[Assignment]: The lines to copy from the listing below are those that contain the string "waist".
········
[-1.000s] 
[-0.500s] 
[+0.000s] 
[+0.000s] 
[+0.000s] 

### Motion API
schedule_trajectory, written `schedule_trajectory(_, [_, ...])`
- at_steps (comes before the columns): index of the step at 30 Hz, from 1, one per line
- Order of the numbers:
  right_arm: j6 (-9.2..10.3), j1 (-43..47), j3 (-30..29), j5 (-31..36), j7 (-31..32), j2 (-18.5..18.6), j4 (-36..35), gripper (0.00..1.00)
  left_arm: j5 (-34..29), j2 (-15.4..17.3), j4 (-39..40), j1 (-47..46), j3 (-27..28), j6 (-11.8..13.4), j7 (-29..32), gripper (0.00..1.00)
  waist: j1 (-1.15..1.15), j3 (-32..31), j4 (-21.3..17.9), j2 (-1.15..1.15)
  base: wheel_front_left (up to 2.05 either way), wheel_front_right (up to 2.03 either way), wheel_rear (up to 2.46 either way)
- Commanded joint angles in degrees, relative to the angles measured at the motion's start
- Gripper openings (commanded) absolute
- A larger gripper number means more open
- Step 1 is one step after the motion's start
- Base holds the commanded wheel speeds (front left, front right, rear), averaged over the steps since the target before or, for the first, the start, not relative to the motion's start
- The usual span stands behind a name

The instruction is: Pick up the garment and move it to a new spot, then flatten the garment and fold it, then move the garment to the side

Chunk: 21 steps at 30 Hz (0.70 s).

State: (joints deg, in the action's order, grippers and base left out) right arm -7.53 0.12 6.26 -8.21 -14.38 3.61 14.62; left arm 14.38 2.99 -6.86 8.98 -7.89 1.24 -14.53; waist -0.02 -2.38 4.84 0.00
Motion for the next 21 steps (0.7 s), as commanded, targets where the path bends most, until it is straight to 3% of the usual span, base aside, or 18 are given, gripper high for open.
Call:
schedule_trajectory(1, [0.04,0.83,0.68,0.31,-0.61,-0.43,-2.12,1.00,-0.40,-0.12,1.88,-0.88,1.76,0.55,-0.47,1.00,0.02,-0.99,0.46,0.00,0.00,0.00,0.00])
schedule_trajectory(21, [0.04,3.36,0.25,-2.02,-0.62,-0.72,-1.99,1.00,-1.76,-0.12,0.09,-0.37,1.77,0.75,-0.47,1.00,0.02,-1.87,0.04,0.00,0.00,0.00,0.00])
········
[Written answer]:
  waist: j1 (-1.15..1.15), j3 (-32..31), j4 (-21.3..17.9), j2 (-1.15..1.15)
State: (joints deg, in the action's order, grippers and base left out) right arm -7.53 0.12 6.26 -8.21 -14.38 3.61 14.62; left arm 14.38 2.99 -6.86 8.98 -7.89 1.24 -14.53; waist -0.02 -2.38 4.84 0.00

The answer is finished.